Development of new Energy and Scoring Functions
In molecular modeling the simulation/docking algorithm used and the corresponding scoring/energy function are closely related. Therefore the development of new sampling algorithms must be accompanied by the design of the appropriate scoring functions. Together with our sampling and simulation algorithms, we develop energy and scoring functions for an efficient, yet accurate prediction of protein-ligand binding (ROTA, pepscore, BiPPred). In addition, we are designing automated approaches for a system-specific optimization of different energy functions (POEM).
Computer-aided Drug Design Applications
Next to the methodological developments, we also apply the above methods and others in application studies in the area of computer-aided drug design, which are performed in close collaboration with experimental groups. In this context we study inhibitor and substrate binding to various proteins, like CYP P450 enzymes, Hsp70 chaperones, Methyl- and Glycosyltransferases, elongation factor EF-Tu, Protein Disulfide isomerase, different proteases (e.g. HCV NS3-4A protease, Caseinolytic Protease P), and trans-membrane transporters.
Computational Immunology is a new, fast growing area at the borderline of biophysics and bioinformatics. Until recently the field was dominated by sequence-based prediction approaches, mainly due to the lack of sufficient structural information. However, the amount of structure-based data has been growing fast during the last years and thus structural approaches are now feasible.
Our research in this area focuses on the combined sequence- and structure-based prediction of T-cell response, specifically T-cell receptor-peptide-MHC binding, and on the development of accurate structural approaches for T-cell receptor and antibody modeling. We entered the field by developing a new prediction method, DynaPred, for the prediction of the binding of endogenous antigenic peptides to MHC class I molecules and performing docking studies of medically relevant peptides to MHC molecules with IRECS and DynaDock. Currently we are focusing on the design of efficient structural modeling approaches for T-cell receptor-p-MHC complexes and antibodies (MoFvAb and DynaDom).

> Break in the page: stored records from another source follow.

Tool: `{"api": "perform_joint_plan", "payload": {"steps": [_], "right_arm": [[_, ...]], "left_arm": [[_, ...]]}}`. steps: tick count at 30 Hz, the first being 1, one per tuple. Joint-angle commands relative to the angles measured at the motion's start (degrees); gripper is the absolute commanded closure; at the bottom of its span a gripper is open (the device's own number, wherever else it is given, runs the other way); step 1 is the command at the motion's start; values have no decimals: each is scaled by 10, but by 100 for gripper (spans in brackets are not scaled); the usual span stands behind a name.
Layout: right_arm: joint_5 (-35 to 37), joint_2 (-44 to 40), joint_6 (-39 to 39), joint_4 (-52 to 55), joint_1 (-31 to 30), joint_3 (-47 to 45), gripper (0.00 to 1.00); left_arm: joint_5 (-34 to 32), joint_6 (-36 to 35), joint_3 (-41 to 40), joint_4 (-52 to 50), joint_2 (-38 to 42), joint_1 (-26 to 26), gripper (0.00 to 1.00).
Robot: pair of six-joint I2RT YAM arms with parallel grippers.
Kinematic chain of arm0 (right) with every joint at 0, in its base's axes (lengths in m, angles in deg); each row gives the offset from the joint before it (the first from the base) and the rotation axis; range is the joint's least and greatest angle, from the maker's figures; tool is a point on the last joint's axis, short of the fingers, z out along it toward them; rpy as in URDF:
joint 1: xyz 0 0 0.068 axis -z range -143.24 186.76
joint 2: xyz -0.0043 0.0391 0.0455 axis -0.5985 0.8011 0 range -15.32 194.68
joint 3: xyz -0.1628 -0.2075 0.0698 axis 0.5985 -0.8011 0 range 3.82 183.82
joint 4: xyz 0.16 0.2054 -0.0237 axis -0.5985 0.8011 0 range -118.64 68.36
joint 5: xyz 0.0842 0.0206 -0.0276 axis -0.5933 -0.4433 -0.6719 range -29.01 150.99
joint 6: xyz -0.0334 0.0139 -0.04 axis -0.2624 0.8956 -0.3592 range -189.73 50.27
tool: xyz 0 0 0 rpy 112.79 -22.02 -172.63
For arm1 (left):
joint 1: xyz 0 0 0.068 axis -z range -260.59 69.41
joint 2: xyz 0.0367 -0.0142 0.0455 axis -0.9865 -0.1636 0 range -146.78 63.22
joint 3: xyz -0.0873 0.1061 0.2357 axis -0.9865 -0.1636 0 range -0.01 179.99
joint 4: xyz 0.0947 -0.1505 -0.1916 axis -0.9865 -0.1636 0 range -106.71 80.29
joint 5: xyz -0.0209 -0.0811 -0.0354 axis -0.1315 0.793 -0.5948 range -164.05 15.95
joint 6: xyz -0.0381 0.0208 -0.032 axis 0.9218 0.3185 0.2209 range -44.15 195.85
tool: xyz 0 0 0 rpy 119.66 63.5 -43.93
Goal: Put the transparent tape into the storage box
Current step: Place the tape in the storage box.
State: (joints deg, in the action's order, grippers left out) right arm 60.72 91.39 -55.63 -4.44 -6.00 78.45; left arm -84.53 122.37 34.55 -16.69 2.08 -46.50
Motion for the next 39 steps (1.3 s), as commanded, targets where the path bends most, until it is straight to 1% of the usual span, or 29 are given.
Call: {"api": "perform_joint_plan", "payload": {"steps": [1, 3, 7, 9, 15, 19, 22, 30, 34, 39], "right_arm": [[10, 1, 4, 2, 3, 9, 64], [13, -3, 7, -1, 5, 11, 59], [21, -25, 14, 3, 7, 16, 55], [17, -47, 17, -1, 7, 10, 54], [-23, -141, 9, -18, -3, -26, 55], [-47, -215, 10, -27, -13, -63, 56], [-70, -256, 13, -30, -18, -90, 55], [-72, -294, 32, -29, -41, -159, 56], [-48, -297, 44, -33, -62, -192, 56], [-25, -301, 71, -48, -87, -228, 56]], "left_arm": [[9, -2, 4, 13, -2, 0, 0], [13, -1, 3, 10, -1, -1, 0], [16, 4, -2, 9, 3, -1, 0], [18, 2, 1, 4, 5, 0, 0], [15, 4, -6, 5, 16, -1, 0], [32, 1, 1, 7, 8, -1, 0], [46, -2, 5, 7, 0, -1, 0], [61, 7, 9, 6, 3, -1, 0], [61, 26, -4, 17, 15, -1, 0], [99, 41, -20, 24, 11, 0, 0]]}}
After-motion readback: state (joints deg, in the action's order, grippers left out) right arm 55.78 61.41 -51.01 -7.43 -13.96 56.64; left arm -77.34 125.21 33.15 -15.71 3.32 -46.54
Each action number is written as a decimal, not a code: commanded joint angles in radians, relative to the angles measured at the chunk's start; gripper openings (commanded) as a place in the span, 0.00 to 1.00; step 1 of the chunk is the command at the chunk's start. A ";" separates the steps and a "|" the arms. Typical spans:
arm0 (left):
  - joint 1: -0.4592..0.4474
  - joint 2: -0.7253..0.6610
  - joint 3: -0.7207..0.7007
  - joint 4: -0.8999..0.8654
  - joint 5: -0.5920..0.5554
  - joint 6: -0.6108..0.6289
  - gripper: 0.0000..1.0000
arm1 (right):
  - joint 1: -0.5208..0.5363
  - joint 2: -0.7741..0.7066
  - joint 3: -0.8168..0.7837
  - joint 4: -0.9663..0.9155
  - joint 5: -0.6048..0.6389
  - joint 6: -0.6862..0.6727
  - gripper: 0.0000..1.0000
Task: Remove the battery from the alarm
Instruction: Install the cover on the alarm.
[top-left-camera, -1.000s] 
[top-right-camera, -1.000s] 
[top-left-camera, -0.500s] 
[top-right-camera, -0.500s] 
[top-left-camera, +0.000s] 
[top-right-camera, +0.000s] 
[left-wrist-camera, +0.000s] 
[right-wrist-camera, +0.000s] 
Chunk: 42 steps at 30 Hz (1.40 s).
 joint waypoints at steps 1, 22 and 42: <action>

Enzyme and Protein Engineering and Medical Applications
Next to our research in computer-aided drug design and computational immunology we are active in the areas of protein and enzyme engineering. In this context, we predominantly study the effect of mutations on the function and stability of different proteins as mutations can have a major effect on the substrate and inhibitor binding affinity as well as the stability of the corresponding protein. Thus, the prediction of these effects is very important in various fields from medicine to bioengineering. For this purpose we developed a special side chain placement tool IRECS, which can additionally predict side chain flexibility and is thus also very useful for computer-aided drug design studies. Using IRECS in combination with biophysical methods like e.g. molecular dynamics simulations we studied the effect of binding site mutations on ligand binding in various application projects, e.g. investigating the effect of drug resistance mutations on the stability and dynamics of the Hepatitis C viral NS3-4A protease.